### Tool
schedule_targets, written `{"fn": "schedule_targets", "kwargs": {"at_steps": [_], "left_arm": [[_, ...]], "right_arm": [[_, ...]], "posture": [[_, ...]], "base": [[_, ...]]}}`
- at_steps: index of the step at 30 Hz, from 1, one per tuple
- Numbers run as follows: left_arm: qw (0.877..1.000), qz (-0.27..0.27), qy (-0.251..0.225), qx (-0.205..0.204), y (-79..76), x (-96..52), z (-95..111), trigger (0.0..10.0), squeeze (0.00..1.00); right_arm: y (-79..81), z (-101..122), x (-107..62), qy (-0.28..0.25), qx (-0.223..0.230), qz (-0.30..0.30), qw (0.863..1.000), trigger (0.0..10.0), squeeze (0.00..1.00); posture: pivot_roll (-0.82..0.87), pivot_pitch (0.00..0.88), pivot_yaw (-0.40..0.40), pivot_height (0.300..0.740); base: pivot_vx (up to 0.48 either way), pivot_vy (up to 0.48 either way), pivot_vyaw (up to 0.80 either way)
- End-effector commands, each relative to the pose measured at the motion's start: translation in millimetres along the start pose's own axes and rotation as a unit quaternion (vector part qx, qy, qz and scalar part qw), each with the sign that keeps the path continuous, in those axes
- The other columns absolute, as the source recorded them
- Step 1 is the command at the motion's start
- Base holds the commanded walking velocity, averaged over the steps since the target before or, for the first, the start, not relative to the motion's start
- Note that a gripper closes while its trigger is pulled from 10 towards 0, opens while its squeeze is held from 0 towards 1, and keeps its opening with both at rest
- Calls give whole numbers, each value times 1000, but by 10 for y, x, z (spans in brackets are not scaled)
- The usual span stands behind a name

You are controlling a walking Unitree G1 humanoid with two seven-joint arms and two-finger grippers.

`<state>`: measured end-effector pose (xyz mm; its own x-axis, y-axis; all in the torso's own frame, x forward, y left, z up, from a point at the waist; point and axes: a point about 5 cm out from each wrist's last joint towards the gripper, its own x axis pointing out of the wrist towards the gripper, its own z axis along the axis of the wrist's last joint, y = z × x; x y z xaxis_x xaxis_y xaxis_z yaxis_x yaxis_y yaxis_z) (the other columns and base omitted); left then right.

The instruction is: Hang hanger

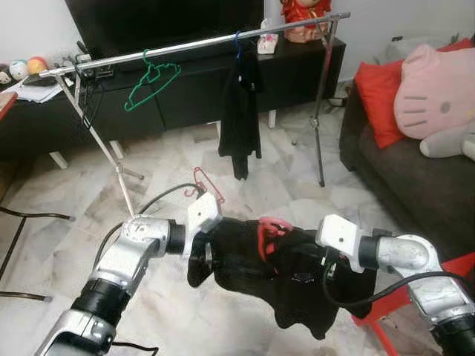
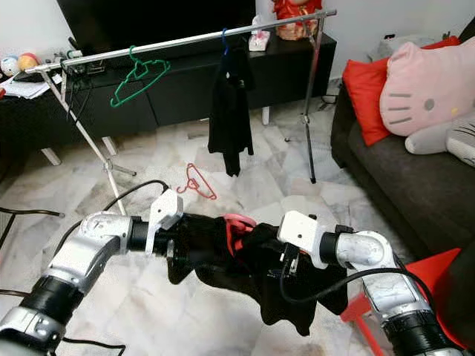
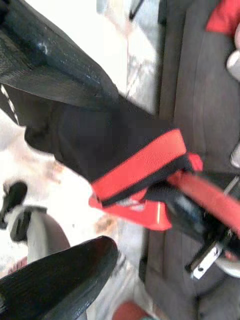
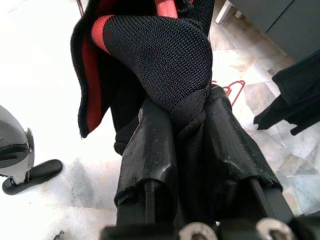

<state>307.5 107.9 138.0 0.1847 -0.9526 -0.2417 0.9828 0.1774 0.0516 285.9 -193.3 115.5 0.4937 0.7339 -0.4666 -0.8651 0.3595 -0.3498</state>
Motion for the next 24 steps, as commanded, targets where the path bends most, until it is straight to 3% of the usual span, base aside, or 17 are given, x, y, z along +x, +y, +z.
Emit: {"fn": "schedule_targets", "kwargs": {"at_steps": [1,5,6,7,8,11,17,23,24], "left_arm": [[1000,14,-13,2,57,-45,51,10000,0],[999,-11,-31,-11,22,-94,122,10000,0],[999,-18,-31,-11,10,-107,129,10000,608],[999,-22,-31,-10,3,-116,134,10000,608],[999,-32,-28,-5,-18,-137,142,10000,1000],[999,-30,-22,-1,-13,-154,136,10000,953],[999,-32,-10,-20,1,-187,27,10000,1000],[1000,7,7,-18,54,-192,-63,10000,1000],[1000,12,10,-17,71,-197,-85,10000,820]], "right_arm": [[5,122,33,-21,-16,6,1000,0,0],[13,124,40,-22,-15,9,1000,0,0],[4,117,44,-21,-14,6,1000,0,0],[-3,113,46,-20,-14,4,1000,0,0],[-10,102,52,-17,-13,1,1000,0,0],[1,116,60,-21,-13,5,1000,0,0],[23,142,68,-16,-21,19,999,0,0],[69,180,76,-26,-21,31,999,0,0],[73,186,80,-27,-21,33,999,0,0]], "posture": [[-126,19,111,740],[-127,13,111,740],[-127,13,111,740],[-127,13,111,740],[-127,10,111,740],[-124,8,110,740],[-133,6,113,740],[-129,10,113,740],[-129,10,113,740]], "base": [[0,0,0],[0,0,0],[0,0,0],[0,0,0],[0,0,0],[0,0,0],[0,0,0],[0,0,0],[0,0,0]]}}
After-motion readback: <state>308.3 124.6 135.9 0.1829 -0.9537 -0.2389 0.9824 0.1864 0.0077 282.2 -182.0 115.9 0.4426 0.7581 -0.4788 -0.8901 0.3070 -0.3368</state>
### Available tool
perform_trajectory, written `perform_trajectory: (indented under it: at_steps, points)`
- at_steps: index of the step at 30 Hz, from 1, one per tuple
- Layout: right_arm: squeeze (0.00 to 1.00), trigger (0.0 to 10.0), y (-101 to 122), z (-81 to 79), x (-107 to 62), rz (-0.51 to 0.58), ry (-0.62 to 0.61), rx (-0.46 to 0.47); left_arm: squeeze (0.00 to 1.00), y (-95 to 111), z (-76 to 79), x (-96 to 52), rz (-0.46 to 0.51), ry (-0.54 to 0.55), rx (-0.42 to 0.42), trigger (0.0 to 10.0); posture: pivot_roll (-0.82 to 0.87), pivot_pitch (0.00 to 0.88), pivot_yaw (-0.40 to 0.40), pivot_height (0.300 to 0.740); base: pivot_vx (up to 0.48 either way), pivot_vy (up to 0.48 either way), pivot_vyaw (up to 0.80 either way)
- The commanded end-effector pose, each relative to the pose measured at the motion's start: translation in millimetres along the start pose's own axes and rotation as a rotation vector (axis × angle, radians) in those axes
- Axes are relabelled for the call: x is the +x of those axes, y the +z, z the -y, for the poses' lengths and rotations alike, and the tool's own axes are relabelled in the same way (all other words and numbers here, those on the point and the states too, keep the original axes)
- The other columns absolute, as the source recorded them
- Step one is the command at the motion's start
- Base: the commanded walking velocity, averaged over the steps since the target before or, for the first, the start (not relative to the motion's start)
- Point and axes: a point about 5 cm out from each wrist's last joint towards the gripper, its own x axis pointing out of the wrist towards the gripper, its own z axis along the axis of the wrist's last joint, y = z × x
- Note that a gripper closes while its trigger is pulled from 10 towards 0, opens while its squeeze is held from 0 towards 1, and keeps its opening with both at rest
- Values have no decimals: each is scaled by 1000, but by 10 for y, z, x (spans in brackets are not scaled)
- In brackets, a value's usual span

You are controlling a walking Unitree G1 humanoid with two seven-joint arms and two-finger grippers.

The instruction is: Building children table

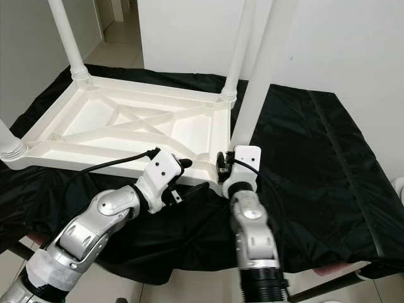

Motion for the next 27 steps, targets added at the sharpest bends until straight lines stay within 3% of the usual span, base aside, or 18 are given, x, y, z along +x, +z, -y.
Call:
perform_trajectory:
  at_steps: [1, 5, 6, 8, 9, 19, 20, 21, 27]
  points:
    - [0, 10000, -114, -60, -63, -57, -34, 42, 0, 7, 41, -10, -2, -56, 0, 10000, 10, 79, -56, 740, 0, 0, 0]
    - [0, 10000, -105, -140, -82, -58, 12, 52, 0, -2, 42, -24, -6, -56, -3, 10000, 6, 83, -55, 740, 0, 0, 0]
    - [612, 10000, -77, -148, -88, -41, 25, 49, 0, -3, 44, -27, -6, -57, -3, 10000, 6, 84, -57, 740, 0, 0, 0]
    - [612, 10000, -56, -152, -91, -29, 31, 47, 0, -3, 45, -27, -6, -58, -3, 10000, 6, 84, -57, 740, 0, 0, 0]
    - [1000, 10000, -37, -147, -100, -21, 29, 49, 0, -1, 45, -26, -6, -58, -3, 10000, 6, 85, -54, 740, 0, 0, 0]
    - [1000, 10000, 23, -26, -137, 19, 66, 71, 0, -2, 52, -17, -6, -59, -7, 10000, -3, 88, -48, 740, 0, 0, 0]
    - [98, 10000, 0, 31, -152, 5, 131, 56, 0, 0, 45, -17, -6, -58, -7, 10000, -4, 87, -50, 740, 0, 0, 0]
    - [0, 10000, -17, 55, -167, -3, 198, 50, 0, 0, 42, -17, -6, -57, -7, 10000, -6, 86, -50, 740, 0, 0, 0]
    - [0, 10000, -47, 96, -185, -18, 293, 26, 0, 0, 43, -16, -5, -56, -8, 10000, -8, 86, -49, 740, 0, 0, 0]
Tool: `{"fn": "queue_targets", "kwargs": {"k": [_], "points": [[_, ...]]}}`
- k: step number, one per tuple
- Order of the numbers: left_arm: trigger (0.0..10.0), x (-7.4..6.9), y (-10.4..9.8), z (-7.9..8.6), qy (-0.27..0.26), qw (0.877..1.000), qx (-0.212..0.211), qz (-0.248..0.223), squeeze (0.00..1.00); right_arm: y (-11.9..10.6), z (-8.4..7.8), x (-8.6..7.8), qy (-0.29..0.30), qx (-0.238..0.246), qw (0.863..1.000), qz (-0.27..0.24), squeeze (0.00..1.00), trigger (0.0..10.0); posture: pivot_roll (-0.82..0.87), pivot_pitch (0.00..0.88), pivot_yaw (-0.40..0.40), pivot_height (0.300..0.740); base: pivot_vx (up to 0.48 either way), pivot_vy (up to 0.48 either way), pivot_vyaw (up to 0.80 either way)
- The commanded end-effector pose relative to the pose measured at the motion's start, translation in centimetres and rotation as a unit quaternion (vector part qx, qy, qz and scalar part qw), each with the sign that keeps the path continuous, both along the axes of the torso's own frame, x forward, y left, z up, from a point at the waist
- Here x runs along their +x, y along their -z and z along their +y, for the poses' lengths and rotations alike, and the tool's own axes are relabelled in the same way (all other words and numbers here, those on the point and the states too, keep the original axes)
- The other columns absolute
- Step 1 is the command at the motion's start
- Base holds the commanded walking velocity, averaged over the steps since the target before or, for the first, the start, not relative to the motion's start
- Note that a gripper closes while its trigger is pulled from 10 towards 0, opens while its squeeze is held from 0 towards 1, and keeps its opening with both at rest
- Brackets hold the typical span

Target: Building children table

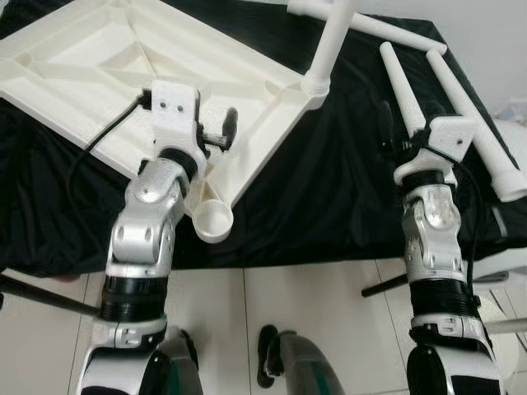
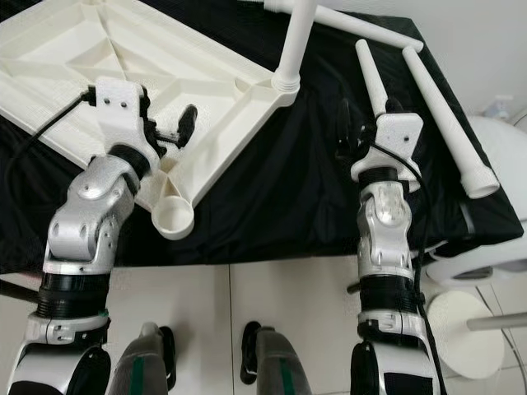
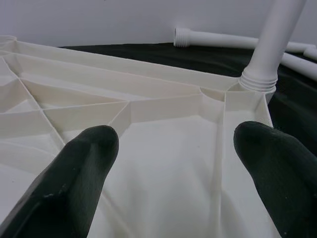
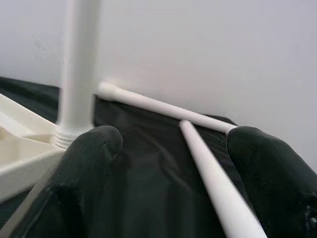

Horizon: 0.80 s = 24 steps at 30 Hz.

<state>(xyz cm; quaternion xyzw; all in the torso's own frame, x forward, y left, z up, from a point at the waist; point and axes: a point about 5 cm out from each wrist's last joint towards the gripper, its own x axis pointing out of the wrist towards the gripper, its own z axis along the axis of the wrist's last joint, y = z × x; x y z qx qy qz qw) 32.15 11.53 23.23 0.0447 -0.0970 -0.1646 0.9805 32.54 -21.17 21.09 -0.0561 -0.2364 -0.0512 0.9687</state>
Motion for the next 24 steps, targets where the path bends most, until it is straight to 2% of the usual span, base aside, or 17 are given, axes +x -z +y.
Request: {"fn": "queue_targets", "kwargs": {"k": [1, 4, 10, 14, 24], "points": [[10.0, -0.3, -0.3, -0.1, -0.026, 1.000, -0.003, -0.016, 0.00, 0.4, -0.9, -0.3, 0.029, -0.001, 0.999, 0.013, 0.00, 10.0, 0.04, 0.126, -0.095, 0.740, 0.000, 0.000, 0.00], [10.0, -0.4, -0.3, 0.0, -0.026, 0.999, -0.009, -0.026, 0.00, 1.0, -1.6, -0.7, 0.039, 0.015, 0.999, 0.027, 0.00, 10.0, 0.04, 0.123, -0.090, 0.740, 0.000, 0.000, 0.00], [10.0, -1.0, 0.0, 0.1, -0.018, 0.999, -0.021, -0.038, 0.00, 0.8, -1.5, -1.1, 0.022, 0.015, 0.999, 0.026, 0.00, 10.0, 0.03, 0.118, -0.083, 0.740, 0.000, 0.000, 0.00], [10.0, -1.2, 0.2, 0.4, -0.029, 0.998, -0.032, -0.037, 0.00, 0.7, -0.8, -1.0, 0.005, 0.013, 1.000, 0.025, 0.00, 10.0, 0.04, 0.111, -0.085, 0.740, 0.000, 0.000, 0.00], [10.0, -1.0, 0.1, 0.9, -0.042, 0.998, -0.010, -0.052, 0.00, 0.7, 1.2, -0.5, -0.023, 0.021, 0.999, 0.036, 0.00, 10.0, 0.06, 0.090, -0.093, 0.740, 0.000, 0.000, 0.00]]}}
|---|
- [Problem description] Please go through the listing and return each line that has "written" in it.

- [Solution for this exercise]
schedule_targets, written `{"fn": "schedule_targets", "kwargs": {"at_steps": [_], "left_arm": [[_, ...]], "right_arm": [[_, ...]], "posture": [[_, ...]], "base": [[_, ...]]}}`
perform_trajectory, written `perform_trajectory: (indented under it: at_steps, points)`

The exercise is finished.